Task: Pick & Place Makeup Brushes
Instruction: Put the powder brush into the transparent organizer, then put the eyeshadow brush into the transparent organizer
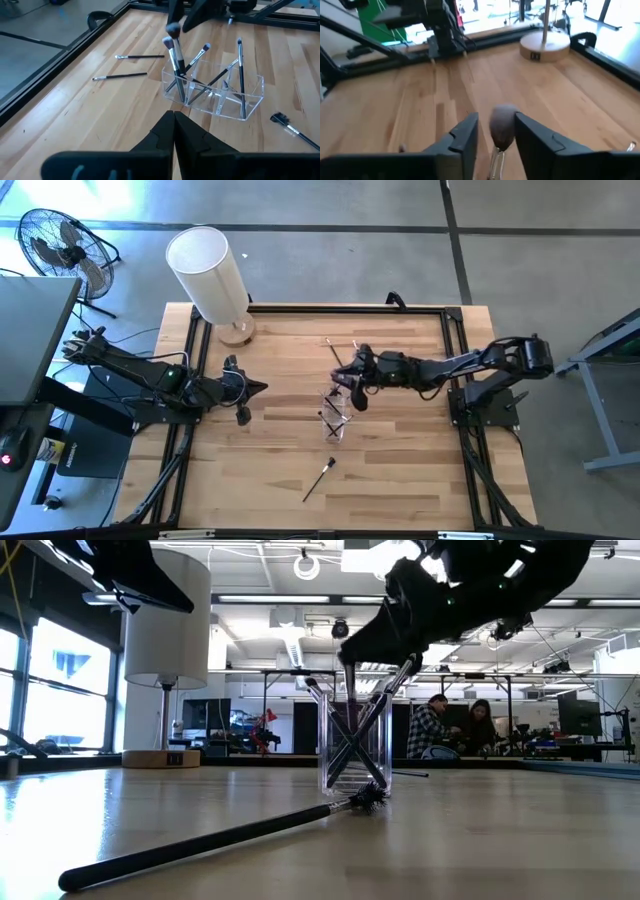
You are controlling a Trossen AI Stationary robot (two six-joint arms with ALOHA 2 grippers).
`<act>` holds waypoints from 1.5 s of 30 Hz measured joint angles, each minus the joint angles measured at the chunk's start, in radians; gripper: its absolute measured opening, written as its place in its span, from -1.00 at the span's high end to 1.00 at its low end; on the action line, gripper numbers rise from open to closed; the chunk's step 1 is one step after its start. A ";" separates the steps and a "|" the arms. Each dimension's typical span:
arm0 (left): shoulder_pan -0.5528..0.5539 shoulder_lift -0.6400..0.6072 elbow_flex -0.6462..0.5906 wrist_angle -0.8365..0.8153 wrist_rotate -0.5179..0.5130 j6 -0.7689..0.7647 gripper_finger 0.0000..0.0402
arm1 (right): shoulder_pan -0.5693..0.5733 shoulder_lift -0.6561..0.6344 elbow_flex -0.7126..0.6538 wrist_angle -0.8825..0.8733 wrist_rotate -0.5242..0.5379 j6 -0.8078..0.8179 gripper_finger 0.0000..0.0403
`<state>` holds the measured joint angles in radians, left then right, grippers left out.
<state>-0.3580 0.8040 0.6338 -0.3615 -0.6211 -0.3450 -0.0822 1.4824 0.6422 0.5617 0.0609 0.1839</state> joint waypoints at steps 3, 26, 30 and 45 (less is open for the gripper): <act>0.000 0.000 0.000 0.001 0.000 0.000 0.99 | 0.000 -0.038 0.000 -0.005 0.010 -0.001 0.28; 0.000 0.000 0.000 -0.001 0.000 0.000 0.99 | 0.046 -0.021 0.074 -0.292 0.035 0.032 0.00; 0.000 0.000 0.000 0.000 0.000 0.000 0.99 | 0.045 -0.021 0.168 -0.485 0.131 -0.084 0.00; 0.000 0.000 0.000 0.000 0.009 0.000 0.99 | -0.017 -0.023 0.441 -0.800 0.393 0.061 0.13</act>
<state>-0.3580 0.8040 0.6342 -0.3620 -0.6117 -0.3454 -0.0997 1.4595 1.0830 -0.2387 0.4542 0.2453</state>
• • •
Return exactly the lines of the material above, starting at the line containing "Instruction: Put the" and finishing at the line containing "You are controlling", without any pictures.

Instruction: Put the powder brush into the transparent organizer, then put the eyeshadow brush into the transparent organizer
You are controlling a Trossen AI Stationary robot (two six-joint arms with ALOHA 2 grippers).

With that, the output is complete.